Koala tea of mercy is somewhat strained
Grape Expectations by Max Crus
The koala tea of mercy is somewhat strained
THIS was supposed to be a column on koalas, specifically why the National Party should be commended for making a stand on them. Or more correctly, just stand on them.
Yes, the Nats are correct, power-hungry, latte-sipping, avo-smashing, inner-city lefty…sorry liberals, have killed all their koalas and now they’re preventing farmers killing the rest.
“Well, that’s not on,” said Deputy Pooh Bah, John Porkbarrel’emova, “unless you threaten to remove our ministerial salaries”. And rightly so.
Farmers have killed koalas for 200 hundred years (farmers before then seemed to have lived quite happily with our cuddly national mascot…but I digress), and this should be allowed to continue.
However, killing koalas is not what the Nats want.
They love koalas as much as anyone and want them preserved – no, settle, not like the CWA ladies do, they haven’t got big enough jars, but I digress – as everyone does.
All the Nats want is to knock down trees. Unfortunately especially the ones koalas like, because, coincidentally, they are also the trees farmers must remove because cows, sheep and wheat don’t like them.
Serendipitously, it turns out that they’re the same trees loggers like too, and let me tell you, those trees are worth a lot more to a timber mill than a koala. Thus the Nats love loggers almost as much as they love farmers and, unfortunately for koalas, a fair bit more than they do koalas.

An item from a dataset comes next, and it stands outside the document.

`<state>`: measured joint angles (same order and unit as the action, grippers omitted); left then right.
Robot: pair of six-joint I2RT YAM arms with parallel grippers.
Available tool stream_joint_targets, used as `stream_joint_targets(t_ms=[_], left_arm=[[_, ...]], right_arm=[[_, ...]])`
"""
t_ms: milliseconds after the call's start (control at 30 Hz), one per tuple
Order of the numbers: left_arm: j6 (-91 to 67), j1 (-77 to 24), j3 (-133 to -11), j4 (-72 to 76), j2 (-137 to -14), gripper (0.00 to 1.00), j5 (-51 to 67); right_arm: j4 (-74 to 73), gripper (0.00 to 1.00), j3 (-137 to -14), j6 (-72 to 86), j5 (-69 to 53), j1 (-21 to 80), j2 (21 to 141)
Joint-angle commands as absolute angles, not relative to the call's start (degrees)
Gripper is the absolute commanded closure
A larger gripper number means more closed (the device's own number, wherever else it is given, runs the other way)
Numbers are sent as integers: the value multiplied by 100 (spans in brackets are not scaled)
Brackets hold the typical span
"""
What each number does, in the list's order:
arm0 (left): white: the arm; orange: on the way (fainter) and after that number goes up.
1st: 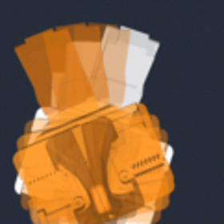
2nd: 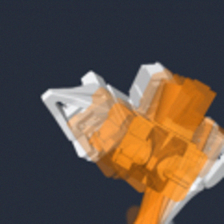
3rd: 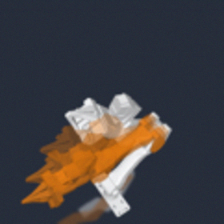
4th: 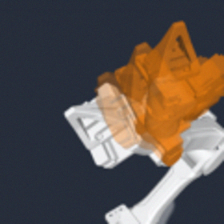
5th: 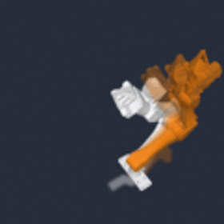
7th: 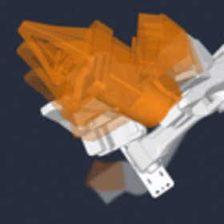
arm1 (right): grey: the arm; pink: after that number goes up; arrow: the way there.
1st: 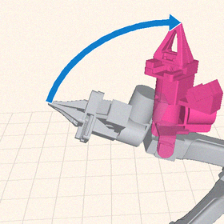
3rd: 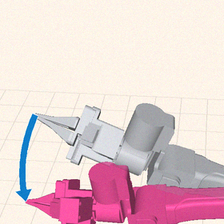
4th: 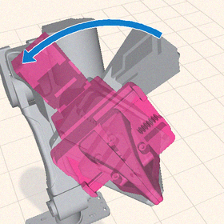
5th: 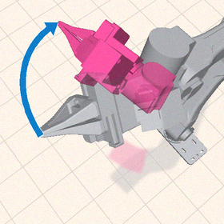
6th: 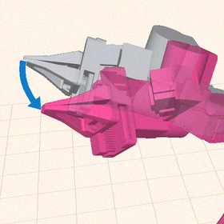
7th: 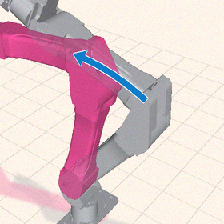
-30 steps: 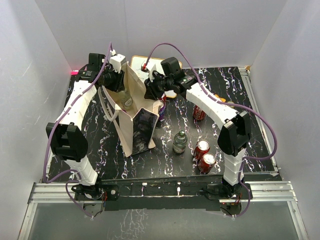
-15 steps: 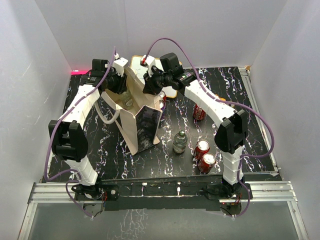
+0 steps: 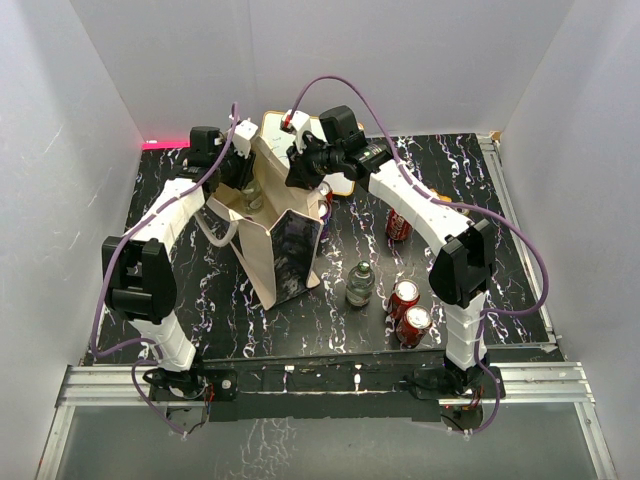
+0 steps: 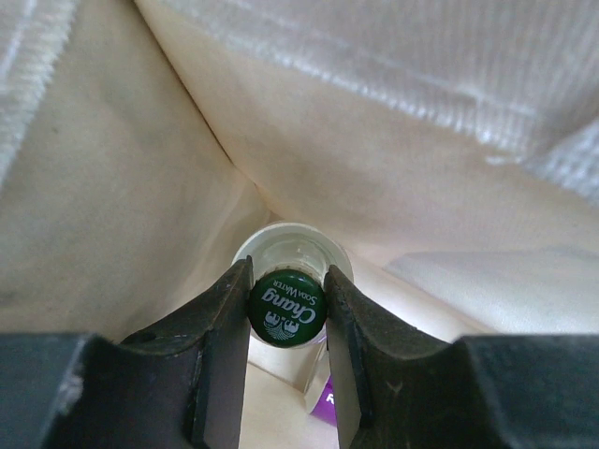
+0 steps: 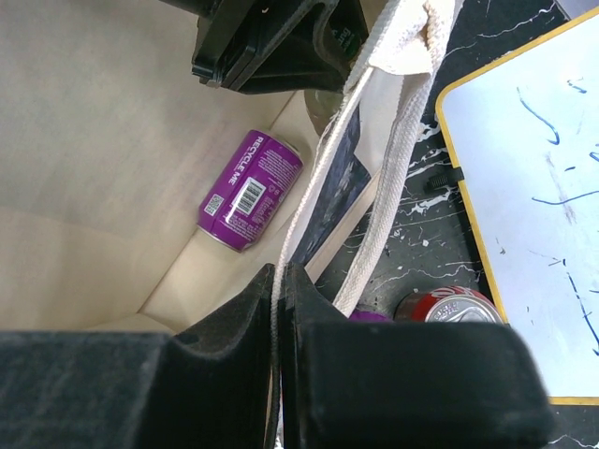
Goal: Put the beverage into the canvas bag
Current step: Place the drink in the canvas bag.
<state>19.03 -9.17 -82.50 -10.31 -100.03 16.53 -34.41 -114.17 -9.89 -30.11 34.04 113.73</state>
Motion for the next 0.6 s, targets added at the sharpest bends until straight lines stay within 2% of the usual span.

And farmers need to make a living – okay, sure, so do koalas but I digress, again - and if the Nats are going to make an omelette (not only of their political strategy) a few eggs will get broken and apart from the bits on Porkbarrelaro’s face, the rest will be quite tasty thank you very much.
So, in order to make a crust, literally, farmers must clear their land, and keep clearing it until, well, until they don’t, and koalas are just a bit of collateral damage. But what else can they do?
So, this was to be a column about that, however what I really want to know is, how do soft close doors work?
Stay tuned next week to find out.
Meanwhile let’s toast our koalas, um, figuratively, it looks like the Nats’ pay packets trump their principles.
Grant Burge Barossa Shadrach Cabernet Sauvignon 2016, $114.99: A price devised by marketers, loved by accountants, and disregarded by those who can afford to drink this, so everyone is happy, especially those who love Barossa Cabernet. 9.6/10.
Grant Burge Barossa Abednego Shiraz Grenache Mourvedre 2017, $99.99: GSM is a staple of paper and printing industries, s’cuse the pun, but also the wine world. Up there with classy, weighty stock of good business cards…if anyone remembers them. 9.4/10.
Woolpunda Clare Valley Semillon Sauvignon Blanc (NV), $18: The wine that rides on the sheep’s back, this is about as full bodied as SSBs get, so approach with caution. 8.7/10.
Woolpunda Clare Valley Shiraz (NV), $18: The Clare Valley is truly blessed, as are we when it can produce stuff like this under $20, and you don’t even have to go to church. 9/10.
Burton McMahon (Yarra Valley) George’s Vineyard Chardonnay, 2019, $40: This is the sharper end of the chardonnay spectrum. Bitey and bright and a great start to the night. 9.3/10.
Burton McMahon (Yarra Valley) George’s Vineyard Pinot Noir 2019, $40: In the words of Scummo, how good is that? Matching pinot and chardonnay from George’s place. Alas who knows any Georges old enough to drink these days? Smart and sophisticated. 9.5/10.